# Researching Toucans as a pet



## Agate (Oct 9, 2010)

Hello. First time in this section so please be gentle! My OH is really taken with Toucans and is interested in possibly getting one as a pet. So, the research has begun and nothing will happen unless we're 100% sure we can care properly for it. 

Obviously I can get facts and figures off the internet but I'd really appreciate hearing from anyone who keeps these birds.
What are they like to keep in terms of time and money?
Are there species that are more suited to a beginner?
Any tips on how to purchase - first glance leads me to believe it may not be that easy in the UK?

Thanks for any help and advice.


----------



## Arcadiajohn (Jan 30, 2011)

Yes I've had many over the years.

Persoanlly id forget it! Not only are they jaw droopingly expensive now because of the unfair import ban but they need very large cages and a very specialised low iron diet.

They also are not ultimately long lived and require large amounts of interation and enrichment.

The real argument is to say, there are so few available any individuals should only be paired so that good captive bred numbers can be maintained. A solitary animal obviously cannot take part in securing captive numbers going forward. Pairing one up will turn it wild and it won't be a pet bird any longer.

Of you want a colourful, interactive softbill that will be a great pet and are already established in good numbers have a look at touracos! There are plenty of white cheeks about.
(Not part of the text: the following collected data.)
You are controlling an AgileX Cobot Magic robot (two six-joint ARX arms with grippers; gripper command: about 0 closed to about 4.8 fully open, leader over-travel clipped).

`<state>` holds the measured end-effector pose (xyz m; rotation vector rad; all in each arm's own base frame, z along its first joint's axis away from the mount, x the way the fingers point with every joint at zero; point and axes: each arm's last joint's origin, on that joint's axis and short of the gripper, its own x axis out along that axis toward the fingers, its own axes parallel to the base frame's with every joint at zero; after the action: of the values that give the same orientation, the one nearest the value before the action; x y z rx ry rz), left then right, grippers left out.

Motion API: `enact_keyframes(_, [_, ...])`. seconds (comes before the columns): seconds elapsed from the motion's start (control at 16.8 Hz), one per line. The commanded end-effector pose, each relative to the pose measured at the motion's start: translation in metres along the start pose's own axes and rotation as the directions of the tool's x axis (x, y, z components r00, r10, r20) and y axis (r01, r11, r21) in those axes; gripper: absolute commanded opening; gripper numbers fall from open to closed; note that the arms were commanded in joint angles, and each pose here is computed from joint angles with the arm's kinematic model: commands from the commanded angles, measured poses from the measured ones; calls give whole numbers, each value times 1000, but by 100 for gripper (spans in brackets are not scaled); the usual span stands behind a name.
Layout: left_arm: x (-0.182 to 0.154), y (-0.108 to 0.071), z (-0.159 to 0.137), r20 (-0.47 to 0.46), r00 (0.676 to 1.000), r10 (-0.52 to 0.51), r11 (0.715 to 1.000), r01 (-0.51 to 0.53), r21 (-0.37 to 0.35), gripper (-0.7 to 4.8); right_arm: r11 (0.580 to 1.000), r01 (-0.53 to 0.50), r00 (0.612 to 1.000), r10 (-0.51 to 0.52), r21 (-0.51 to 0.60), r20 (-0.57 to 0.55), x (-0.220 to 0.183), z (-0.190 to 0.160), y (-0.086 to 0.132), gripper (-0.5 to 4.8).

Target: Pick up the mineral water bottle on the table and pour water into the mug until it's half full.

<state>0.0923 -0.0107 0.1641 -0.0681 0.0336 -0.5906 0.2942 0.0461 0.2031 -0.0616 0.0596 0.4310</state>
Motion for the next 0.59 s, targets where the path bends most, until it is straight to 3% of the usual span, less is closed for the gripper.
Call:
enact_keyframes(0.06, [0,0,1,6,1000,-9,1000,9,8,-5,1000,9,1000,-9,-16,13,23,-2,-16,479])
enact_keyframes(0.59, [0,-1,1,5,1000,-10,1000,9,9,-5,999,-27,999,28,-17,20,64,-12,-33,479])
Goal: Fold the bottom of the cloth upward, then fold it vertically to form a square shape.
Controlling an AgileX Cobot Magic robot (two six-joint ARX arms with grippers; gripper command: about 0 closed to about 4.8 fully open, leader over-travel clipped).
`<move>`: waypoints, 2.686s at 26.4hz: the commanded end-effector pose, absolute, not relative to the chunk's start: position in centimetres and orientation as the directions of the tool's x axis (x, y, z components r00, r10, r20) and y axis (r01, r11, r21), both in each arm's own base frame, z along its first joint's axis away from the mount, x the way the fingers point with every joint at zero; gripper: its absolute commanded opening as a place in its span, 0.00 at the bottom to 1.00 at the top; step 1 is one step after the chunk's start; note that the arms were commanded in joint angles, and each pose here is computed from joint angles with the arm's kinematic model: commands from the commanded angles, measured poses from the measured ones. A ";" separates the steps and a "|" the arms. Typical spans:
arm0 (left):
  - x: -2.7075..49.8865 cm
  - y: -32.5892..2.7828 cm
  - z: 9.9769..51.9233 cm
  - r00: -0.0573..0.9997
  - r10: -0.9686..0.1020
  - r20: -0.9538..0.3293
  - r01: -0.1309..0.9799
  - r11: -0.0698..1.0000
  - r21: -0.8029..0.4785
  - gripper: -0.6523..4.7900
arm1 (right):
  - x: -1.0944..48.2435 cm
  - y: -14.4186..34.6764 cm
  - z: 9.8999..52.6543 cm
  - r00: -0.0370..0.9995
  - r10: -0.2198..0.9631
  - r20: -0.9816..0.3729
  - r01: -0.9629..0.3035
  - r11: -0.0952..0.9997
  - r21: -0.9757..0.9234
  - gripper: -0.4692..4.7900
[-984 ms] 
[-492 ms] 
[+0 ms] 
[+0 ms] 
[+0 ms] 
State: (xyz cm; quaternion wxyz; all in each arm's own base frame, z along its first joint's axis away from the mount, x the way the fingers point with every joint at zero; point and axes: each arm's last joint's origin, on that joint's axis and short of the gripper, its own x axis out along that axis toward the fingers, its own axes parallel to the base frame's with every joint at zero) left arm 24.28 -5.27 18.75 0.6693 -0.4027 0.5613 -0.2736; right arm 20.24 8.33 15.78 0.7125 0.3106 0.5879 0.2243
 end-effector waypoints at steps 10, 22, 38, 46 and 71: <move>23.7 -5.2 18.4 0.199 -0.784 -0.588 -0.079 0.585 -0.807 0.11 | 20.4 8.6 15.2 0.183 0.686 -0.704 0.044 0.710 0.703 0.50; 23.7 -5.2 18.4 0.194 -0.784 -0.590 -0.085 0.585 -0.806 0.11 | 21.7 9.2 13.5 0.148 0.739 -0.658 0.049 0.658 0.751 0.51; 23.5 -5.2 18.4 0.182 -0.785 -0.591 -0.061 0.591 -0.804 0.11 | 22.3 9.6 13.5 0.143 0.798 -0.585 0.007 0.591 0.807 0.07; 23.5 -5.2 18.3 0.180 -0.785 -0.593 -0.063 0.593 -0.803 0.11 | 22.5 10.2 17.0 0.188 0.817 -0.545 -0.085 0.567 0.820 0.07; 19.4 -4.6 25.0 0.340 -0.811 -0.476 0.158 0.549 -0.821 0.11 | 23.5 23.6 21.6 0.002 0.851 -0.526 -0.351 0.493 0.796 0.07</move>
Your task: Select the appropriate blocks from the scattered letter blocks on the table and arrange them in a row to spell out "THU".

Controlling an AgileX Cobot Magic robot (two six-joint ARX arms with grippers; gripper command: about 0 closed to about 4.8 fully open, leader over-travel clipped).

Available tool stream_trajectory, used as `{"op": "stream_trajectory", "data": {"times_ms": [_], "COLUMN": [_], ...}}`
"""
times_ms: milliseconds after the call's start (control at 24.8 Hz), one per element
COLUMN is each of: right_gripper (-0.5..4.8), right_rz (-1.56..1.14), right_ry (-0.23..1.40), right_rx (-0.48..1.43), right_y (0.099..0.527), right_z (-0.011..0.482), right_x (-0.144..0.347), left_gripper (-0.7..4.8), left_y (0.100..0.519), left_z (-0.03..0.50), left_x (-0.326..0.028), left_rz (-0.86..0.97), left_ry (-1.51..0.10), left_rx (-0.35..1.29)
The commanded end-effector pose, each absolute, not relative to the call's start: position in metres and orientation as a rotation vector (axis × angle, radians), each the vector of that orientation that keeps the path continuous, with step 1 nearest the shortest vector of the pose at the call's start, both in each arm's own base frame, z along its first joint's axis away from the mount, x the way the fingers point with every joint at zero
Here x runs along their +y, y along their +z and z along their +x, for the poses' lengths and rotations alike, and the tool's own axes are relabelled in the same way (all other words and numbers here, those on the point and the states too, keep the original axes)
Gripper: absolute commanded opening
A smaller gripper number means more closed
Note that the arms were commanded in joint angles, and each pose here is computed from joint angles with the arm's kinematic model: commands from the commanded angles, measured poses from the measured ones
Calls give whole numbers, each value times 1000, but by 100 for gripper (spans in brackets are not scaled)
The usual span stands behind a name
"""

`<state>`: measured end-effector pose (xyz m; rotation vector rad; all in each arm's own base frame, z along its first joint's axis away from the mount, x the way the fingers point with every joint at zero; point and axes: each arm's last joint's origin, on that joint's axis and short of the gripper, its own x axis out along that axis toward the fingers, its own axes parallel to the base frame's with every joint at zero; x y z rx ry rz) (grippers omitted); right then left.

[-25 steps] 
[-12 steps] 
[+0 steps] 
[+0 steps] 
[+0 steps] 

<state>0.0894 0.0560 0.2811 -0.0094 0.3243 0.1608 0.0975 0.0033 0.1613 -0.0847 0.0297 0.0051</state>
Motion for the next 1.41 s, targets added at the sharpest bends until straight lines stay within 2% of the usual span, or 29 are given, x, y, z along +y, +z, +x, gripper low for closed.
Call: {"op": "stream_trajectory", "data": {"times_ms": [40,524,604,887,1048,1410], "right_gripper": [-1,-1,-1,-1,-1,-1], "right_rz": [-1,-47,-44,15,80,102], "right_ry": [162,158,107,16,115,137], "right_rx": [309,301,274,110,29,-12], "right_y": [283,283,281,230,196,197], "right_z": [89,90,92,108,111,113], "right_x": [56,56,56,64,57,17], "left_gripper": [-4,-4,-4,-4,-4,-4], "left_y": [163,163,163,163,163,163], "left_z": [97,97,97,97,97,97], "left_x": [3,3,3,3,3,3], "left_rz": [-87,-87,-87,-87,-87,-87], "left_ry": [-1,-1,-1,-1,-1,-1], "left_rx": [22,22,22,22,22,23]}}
Expect to pay around £300.00 for one then you will need a very big cage or ideally an Avairy.

John


----------



## StaneyWid (Jun 2, 2012)

Ill be straight up i always worry when people start off with the costs and time and effort.........That seriously should be on the bottom off the list if anything!!!


----------



## Agate (Oct 9, 2010)

Arcadiajohn said:


> Yes I've had many over the years.
> 
> Persoanlly id forget it! Not only are they jaw droopingly expensive now because of the unfair import ban but they need very large cages and a very specialised low iron diet.
> 
> ...


Thank you that's very helpful and pretty much the conclusion I'd come to. I was already aware of their particular dietary needs and iron intolerance just from a little bit of research. I think we're a very long way from acquiring an exotic bird and this confirms but it's always good to hear from people who have experience.



StaneyWid said:


> Ill be straight up i always worry when people start off with the costs and time and effort.........That seriously should be on the bottom off the list if anything!!!


I think I understand where you're coming from and as you don't know me I won't take offence. I'm a mature lady with some experience of keeping exotic animals. I think it's perfectly sensible to go in to keeping any animal with your eyes open and in full possession of the facts and that includes costs and maintenance. It's all very well falling in love with an animal (like my husband did) but if you can't care for it properly because you don't have the means, end of story. I was asking for people's first hand experiences, which is something I value in addition to care sheets etc and a forum seems like a good place to get this information.

Thank you for your concern but don't worry - we won't be getting one.


----------



## Tarron (May 30, 2010)

StaneyWid said:


> Ill be straight up i always worry when people start off with the costs and time and effort.........That seriously should be on the bottom off the list if anything!!!


Whilst I appreciate the sentiment in your post (when owning an animal no cost should be too much), if more people took time and cost in to consideration before a purchase there would be fewer rescues, abandoned and neglected pets.
Obviously research is top priority, but what was the question, If anything but research? : victory:


----------